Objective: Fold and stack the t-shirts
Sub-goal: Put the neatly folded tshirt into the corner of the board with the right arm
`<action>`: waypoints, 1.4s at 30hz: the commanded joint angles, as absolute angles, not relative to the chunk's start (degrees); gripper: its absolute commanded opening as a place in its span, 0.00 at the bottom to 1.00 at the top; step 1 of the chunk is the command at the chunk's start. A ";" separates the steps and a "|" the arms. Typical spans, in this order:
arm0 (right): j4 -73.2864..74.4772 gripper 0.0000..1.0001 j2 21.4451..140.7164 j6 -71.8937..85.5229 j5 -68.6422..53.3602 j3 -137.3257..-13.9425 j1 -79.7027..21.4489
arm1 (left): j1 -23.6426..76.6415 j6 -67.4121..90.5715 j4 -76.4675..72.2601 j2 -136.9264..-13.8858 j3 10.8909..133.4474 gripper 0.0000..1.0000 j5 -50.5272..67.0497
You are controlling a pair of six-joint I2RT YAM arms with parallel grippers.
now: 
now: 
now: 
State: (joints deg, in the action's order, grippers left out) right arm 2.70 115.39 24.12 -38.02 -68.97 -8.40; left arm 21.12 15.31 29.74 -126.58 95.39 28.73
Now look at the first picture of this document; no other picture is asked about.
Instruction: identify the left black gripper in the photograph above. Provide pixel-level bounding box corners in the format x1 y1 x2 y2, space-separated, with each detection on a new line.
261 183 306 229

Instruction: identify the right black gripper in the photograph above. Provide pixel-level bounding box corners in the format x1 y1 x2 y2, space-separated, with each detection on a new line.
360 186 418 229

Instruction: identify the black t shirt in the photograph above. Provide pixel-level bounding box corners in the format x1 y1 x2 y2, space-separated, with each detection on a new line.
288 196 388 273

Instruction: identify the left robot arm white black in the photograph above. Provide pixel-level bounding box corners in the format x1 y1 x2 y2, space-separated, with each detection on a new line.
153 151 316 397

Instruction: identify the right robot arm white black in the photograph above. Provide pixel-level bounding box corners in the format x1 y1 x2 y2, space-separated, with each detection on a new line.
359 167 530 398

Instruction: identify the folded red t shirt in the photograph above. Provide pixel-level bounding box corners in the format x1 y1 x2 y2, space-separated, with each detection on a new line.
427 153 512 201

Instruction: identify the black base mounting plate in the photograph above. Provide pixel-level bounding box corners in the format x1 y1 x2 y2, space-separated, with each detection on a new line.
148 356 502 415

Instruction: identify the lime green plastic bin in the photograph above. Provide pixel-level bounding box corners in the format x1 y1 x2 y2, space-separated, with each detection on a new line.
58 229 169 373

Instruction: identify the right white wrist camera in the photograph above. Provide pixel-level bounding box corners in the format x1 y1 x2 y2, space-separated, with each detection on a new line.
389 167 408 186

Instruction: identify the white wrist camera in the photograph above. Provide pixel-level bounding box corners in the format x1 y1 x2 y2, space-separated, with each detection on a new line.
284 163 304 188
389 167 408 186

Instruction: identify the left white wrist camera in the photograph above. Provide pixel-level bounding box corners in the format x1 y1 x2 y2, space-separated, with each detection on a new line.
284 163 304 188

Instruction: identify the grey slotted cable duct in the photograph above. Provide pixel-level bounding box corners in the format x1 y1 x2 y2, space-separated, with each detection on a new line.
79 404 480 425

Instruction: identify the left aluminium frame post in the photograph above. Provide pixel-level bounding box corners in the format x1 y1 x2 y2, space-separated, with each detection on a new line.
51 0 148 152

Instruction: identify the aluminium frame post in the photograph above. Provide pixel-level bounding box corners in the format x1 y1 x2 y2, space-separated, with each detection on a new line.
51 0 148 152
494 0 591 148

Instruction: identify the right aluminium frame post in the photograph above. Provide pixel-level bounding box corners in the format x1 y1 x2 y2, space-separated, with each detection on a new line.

------------------------------------

§ **What you have to do**
The task calls for every line of the material that contains the string "arms".

§ **Output below**
`<action>`: waypoints, 1.4s at 30hz: the commanded joint angles, as absolute angles, not relative to the chunk's start (degrees); gripper: its absolute commanded opening as a place in its span, 0.00 at the bottom to 1.00 at the top; step 1 of the chunk is the command at the chunk's start. A ";" separates the steps and a "|" the arms. Typical spans, in this order:
You are controlling a pair of six-joint I2RT YAM arms with parallel grippers.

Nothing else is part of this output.